His entire body lit up with pain. But the true agony was not physical.

It was in the soul.

He could feel it—his spirit wasn't simply leaving. It was being torn out. Dragged. Hooked from every angle, like claws digging into what was most sacred. He wasn't dying.

He was being punished.

Punished for escaping death the first time.

Punished for entering a body that wasn't his.

Punished for belonging neither to the living nor to the dead.

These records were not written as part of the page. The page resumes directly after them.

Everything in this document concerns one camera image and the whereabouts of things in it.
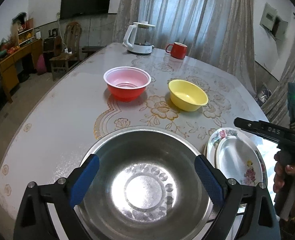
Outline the right hand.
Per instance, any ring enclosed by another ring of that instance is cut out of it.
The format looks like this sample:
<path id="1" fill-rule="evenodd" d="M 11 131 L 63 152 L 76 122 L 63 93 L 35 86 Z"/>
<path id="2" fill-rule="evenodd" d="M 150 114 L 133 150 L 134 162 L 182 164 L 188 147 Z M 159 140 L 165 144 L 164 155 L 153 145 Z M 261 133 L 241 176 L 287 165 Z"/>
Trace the right hand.
<path id="1" fill-rule="evenodd" d="M 274 159 L 277 162 L 275 165 L 275 177 L 274 177 L 274 185 L 273 191 L 274 193 L 278 193 L 285 184 L 285 176 L 293 176 L 295 177 L 295 164 L 292 165 L 282 165 L 280 163 L 281 154 L 283 151 L 279 151 L 275 154 Z"/>

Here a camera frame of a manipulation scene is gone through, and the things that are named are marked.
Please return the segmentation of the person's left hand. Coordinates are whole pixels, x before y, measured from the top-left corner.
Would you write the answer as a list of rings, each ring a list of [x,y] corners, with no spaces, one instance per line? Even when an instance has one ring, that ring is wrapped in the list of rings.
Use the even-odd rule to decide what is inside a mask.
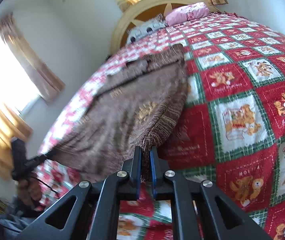
[[[42,191],[35,172],[31,172],[27,178],[19,180],[16,188],[17,198],[24,205],[31,209],[35,209],[38,206],[42,198]]]

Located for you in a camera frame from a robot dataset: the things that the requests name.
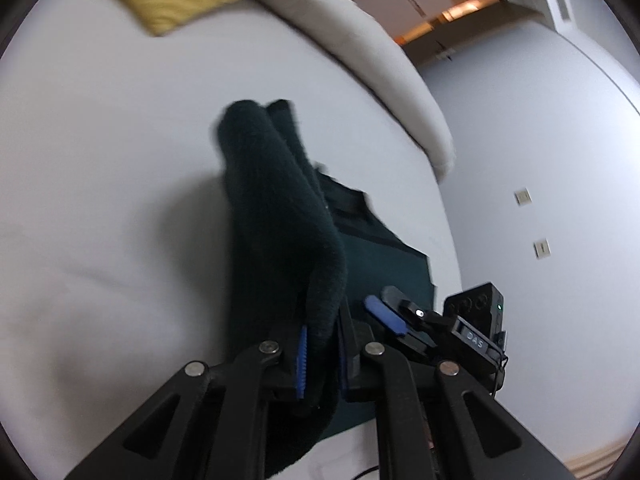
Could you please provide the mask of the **dark green knit sweater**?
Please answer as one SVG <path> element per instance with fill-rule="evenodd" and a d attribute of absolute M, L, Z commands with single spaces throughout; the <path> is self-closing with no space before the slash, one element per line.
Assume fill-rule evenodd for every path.
<path fill-rule="evenodd" d="M 231 208 L 228 352 L 236 356 L 289 327 L 307 327 L 306 390 L 268 402 L 265 473 L 298 462 L 324 434 L 371 419 L 340 407 L 341 306 L 395 286 L 428 310 L 435 289 L 427 256 L 371 211 L 363 192 L 315 170 L 290 102 L 229 105 L 217 127 Z"/>

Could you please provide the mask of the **white bed sheet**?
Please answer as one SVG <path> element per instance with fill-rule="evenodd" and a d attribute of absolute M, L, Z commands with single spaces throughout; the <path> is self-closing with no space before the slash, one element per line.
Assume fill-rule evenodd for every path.
<path fill-rule="evenodd" d="M 1 60 L 1 422 L 61 479 L 224 348 L 232 102 L 293 103 L 309 157 L 461 289 L 430 161 L 346 68 L 250 0 L 153 37 L 117 0 L 39 0 Z"/>

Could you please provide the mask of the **open doorway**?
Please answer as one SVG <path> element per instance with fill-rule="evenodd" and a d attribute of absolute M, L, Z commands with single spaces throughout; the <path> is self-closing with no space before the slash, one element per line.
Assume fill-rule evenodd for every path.
<path fill-rule="evenodd" d="M 547 0 L 354 0 L 399 44 L 415 66 L 517 24 L 553 25 Z"/>

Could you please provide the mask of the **lower wall socket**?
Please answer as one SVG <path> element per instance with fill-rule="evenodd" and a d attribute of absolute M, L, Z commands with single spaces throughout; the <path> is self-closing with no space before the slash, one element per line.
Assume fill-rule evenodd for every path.
<path fill-rule="evenodd" d="M 543 240 L 536 240 L 533 246 L 537 259 L 548 258 L 551 255 L 549 242 L 545 238 Z"/>

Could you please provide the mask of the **wall socket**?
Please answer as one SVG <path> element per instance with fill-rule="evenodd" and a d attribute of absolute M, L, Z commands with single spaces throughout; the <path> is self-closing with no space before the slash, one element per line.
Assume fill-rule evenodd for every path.
<path fill-rule="evenodd" d="M 549 242 L 545 238 L 543 240 L 536 240 L 533 246 L 537 259 L 548 258 L 551 255 Z"/>
<path fill-rule="evenodd" d="M 532 202 L 532 196 L 527 188 L 522 188 L 514 193 L 518 206 L 524 206 Z"/>

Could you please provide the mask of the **upper wall socket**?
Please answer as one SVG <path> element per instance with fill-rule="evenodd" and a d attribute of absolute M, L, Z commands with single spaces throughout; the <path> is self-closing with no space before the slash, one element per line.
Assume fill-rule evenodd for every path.
<path fill-rule="evenodd" d="M 522 188 L 514 193 L 518 206 L 524 206 L 532 202 L 532 196 L 527 188 Z"/>

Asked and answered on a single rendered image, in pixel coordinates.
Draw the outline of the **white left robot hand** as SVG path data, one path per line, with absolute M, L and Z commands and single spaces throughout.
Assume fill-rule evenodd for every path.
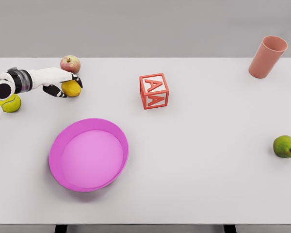
M 62 70 L 60 68 L 44 68 L 38 70 L 37 73 L 41 75 L 40 81 L 43 85 L 43 91 L 54 97 L 67 97 L 61 88 L 61 84 L 63 82 L 75 80 L 80 85 L 80 87 L 83 88 L 81 79 L 77 74 Z

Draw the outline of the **yellow lemon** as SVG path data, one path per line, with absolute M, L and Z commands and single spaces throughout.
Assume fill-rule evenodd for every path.
M 75 80 L 63 82 L 61 88 L 68 97 L 77 97 L 81 93 L 81 87 Z

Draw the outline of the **pink round plate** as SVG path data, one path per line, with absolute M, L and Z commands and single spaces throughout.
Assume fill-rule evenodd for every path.
M 60 185 L 72 191 L 91 192 L 112 183 L 128 157 L 124 132 L 110 121 L 89 118 L 71 124 L 56 137 L 48 163 Z

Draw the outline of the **red-yellow apple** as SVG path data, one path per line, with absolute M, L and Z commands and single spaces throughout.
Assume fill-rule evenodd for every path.
M 64 56 L 60 61 L 61 69 L 77 74 L 81 69 L 80 60 L 74 55 Z

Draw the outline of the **yellow-green tennis ball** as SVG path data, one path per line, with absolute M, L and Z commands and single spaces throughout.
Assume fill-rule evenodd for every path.
M 21 98 L 17 94 L 13 94 L 10 98 L 0 101 L 0 106 L 4 112 L 13 113 L 20 109 Z

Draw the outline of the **red letter A block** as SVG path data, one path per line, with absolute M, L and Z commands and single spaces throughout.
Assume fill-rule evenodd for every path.
M 145 110 L 168 105 L 169 87 L 163 73 L 140 76 L 139 86 Z

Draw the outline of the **salmon pink cup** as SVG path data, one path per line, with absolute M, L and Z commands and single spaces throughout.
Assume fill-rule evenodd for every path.
M 267 77 L 287 48 L 287 42 L 278 36 L 264 37 L 249 66 L 249 73 L 259 79 Z

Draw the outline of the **green pear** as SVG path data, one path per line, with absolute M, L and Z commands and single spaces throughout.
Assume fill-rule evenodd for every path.
M 282 135 L 273 142 L 273 150 L 278 157 L 291 158 L 291 136 Z

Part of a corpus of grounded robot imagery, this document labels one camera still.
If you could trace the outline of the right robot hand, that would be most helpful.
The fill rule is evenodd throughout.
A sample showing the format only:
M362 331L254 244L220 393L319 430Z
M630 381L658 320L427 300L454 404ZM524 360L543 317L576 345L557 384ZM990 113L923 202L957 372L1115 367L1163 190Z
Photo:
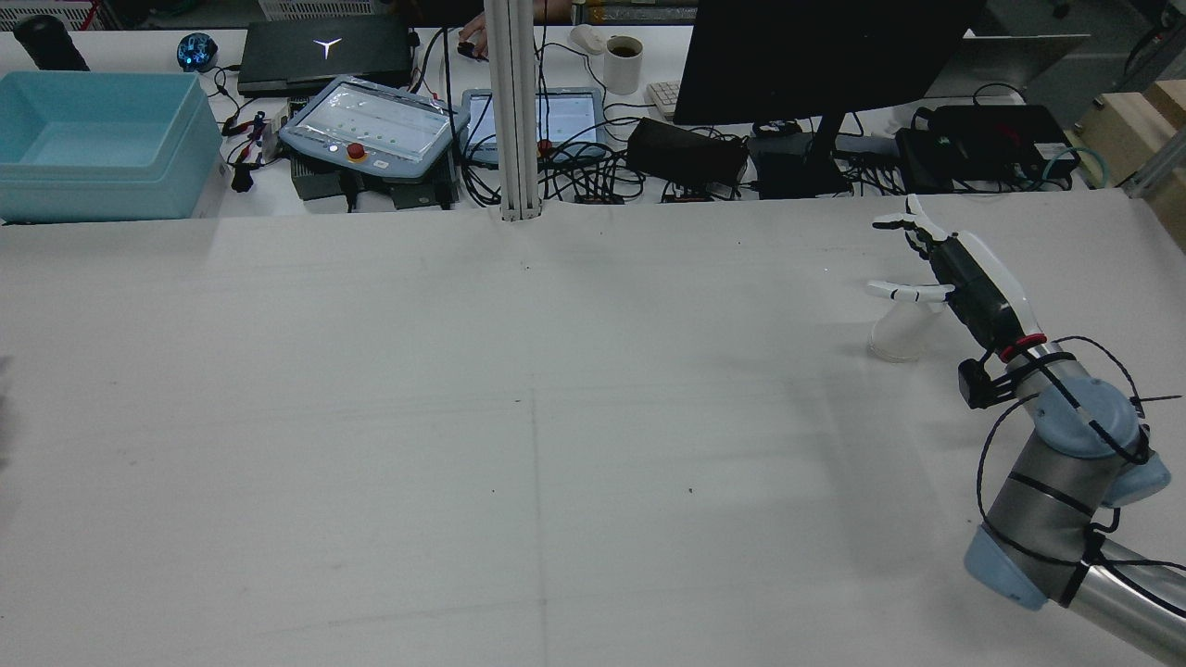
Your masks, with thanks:
M1046 333L1018 278L971 231L944 231L908 195L906 211L876 216L880 231L903 231L908 246L930 266L935 284L868 282L865 291L893 301L944 304L991 355L1005 363Z

And just before the world slipped away, he heard his own voice inside his head:

"Death is terrifying for those who've never tasted it... but what of those who've already died once?"

He awoke screaming.

His chest heaved. His face soaked with sweat. His limbs convulsed.

He was in the room. The same room. The same moment.

He looked to the floor. The bottle of pills was still there, exactly where it had been the first time.

His gaze shifted to the small table near the wall—

The monocle was there. Unmoved.

He didn't reach for it.

Not yet.

Fear clamped his spine like ice. He gripped his throat. No wound. No blood. But the pain still lingered, vivid and cruel, as if the blade had just passed through.

He pressed harder, needing confirmation he was still alive.

It only hurt more.

He collapsed before the pills, swallowed a few—not for death this time, but to silence the pain.

And then he passed out.

When he woke again, time had lost meaning. No windows. No sun. Just endless dark.

But his clothes had changed. Or rather… reverted.

He was wearing the same ones he'd worn when he first woke in Roman's body.

"As if time really did reset..."

He stood, shaky.

He turned toward the corner of the room—toward the place where the monocle had first appeared.

It was there.

Untouched.

He picked it up with trembling fingers. As he brought it to his eye, he paused.

On the lens, a single drop of blood—small, bright, and vivid—shimmered like a ruby trapped in shadow.

It hadn't been there before.

Or maybe it had.

He couldn't remember.

But it felt important.

Like a warning. A curse.

A reminder that this was no ordinary tool.

This was an heirloom bound to Roman's cursed soul.

He placed it against his eye. Then turned toward the mirror.

No question marks this time.

Above his shoulder, glowing faintly in red script, were the words:

"Acquisition of the final ability before my death."

He froze.

And then… he smiled.

A twisted, terrible smile.

His eyes wide.

Horrified.

Empty.

He wasn't the same.

Something else stood there in his place.

Something that had crossed through death…

And come back with something more.

Or maybe...

He had left a piece of his soul behind.